# Shrimp Care Questions (living with Betta)



## Rilly10 (Apr 1, 2013)

I would like to house a couple of cherry shrimp with my betta (when he comes). I have a 4 gallon tank. I was wondering, will one betta and 2 cherry shrimp be ok in 4 gallons (waste load wise)? 

I have a few places for the shrimp to hide, and was even thinking of getting one of those special "shrimp hides" the 3 stacked tube things. I was going to tie moss to the hide to make it look nicer too. 

I am also picking up another live plant today, and have more Marimo balls on the way (I have one in there now). With the live plant, moss, and Marimo moss balls, will I need to feed the shrimp? Or will they just eat the moss/extra betta food/waste?
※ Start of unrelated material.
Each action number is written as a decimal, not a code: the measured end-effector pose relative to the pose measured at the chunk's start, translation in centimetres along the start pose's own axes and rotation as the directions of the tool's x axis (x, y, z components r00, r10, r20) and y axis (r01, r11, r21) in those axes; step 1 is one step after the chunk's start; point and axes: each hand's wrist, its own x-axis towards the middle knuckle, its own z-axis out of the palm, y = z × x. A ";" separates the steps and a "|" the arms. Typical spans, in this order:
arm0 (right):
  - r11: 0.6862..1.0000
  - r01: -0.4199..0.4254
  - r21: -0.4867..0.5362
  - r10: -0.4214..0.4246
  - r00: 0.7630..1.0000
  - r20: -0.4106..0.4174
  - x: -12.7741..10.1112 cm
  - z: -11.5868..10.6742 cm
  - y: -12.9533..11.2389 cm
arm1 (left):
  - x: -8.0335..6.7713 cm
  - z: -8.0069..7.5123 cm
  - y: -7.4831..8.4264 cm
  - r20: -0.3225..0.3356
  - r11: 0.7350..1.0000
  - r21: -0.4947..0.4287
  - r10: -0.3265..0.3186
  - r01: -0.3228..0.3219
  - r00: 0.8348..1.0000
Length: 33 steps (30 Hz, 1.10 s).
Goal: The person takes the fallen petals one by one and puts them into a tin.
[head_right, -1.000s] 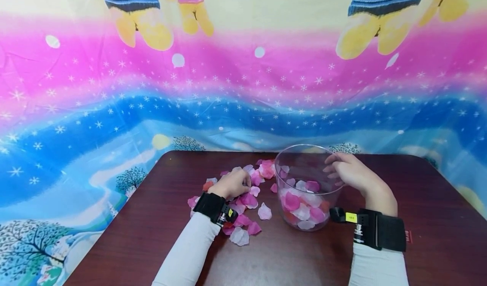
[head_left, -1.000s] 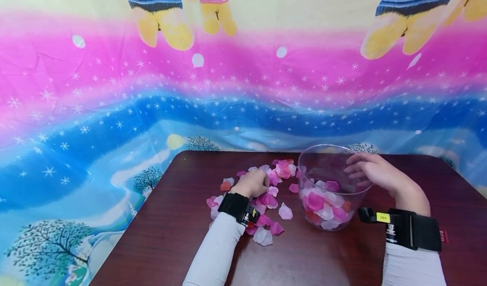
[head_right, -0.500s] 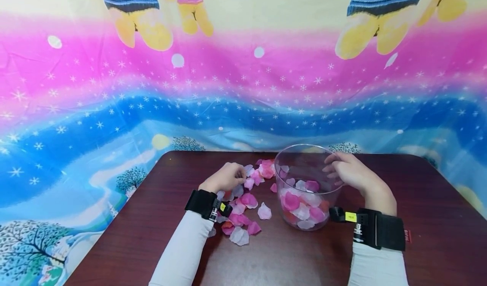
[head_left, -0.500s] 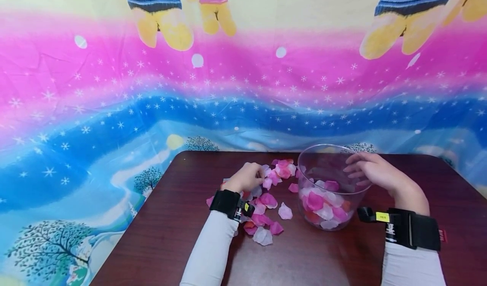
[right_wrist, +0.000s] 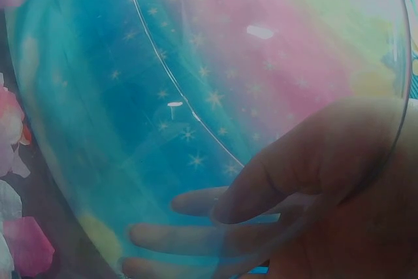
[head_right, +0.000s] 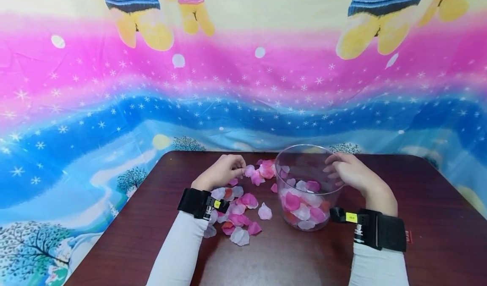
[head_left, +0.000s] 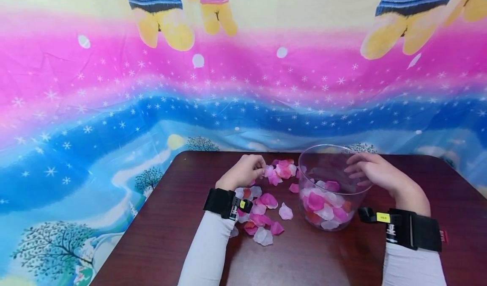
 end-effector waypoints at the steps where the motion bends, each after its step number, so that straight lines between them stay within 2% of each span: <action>1: 1.000 0.001 0.000 -0.001 1.000 0.001 0.0 0.0 0.0 | -0.1 -0.2 0.3 -0.010 1.000 -0.005 0.015 -0.015 1.000; 8: 1.000 -0.001 -0.002 0.001 1.000 -0.003 0.0 0.0 0.1 | -0.9 -1.5 3.3 -0.080 0.989 -0.028 0.140 -0.142 0.987; 13: 1.000 0.003 -0.008 -0.003 1.000 -0.006 0.0 0.0 0.1 | -1.4 -2.2 5.5 -0.131 0.966 -0.024 0.251 -0.256 0.959; 16: 1.000 0.004 -0.008 -0.004 1.000 -0.010 0.0 0.0 0.1 | -1.7 -2.3 6.7 -0.144 0.956 -0.011 0.287 -0.292 0.947; 20: 1.000 0.008 -0.008 -0.008 1.000 -0.009 -0.1 0.0 0.1 | -2.0 -2.0 8.1 -0.132 0.946 0.003 0.322 -0.325 0.937; 24: 1.000 0.010 -0.005 -0.010 1.000 -0.009 -0.1 0.0 0.0 | -1.8 -1.3 9.1 -0.077 0.934 0.039 0.357 -0.355 0.931; 26: 1.000 0.011 -0.006 -0.011 1.000 -0.008 -0.1 0.0 0.0 | -1.6 -1.0 9.0 -0.031 0.941 0.065 0.336 -0.333 0.942; 28: 1.000 0.010 -0.007 -0.010 1.000 -0.006 0.0 -0.1 0.1 | -1.6 -0.7 8.5 0.020 0.959 0.105 0.263 -0.264 0.965; 30: 1.000 0.008 -0.005 -0.008 1.000 -0.004 0.0 -0.1 0.1 | -1.5 -0.3 7.7 0.081 0.976 0.137 0.158 -0.168 0.984; 31: 1.000 0.006 -0.005 -0.006 1.000 -0.002 0.0 -0.1 0.1 | -1.4 0.0 7.2 0.114 0.981 0.156 0.100 -0.117 0.988; 33: 1.000 0.005 -0.004 -0.005 1.000 -0.001 0.0 0.0 0.0 | -1.2 0.8 6.3 0.168 0.981 0.190 -0.011 -0.022 0.986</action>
I know the Betta may eat the shrimp, and that is ok if they do...I am more concerned with if the waste load will be too high, and if I should also buy shrimp food in addition to everything else?


----------



## Artemis (Mar 9, 2013)

Waste load yes. Is your betta very calm? If not very non-aggressive, they can and will kill the shrimp. It would be very good to add in a rock cave made from rocks stuck together with aquarium silicone. Make it large enough for the shrimp to climb around in and have holes to play in and on but not big enough to let the betta in.


----------



## wallywestisthebest333 (Nov 30, 2009)

It should be fine waste-wise. None of my boys ever tried to eat Big Barda although she did eat her husband Scott. :S But they were ghost shrimp and they do that. I don't think Cherry Shrimp are as prone to cannibalism as Ghost Shrimp are.

But most of my boys were pretty chill so I'm probably not the best person to ask/talk about that. :/

You can get algae wafers if you want. They like those. They like fish pelletts too. And decaying things. They're scavangers but they should have a semi-varied diet. What you'll have on hand (the plants and the pellets/flakes) should be plenty fine for a while though.


----------



## Rilly10 (Apr 1, 2013)

Like I mentioned, I have one hide, and am adding shrimp hide (tubes covered in moss), and live plants, and more Marimo balls. I am sure they will have lots of places to hide, and worst case if they get eaten I will not be heartbroken. 

I am more concerned with if the waste load for 2 shrimp and one betta will be too high in a 4 gallon. Also, if I need to buy shrimp specific food, or if the plants and waste from the fish and uneaten fish food will be enough?

As for how aggressive the Betta is, I am not sure yet, as I don't have one yet! The tank is cycling now, I just bought a Betta off ebay, but he will not ship until tomorrow. I was hoping to get the shrimp and everything set up tonight so they know where the hides are before he arrives. 

Here is the shrimp hide I saw at the petstore... 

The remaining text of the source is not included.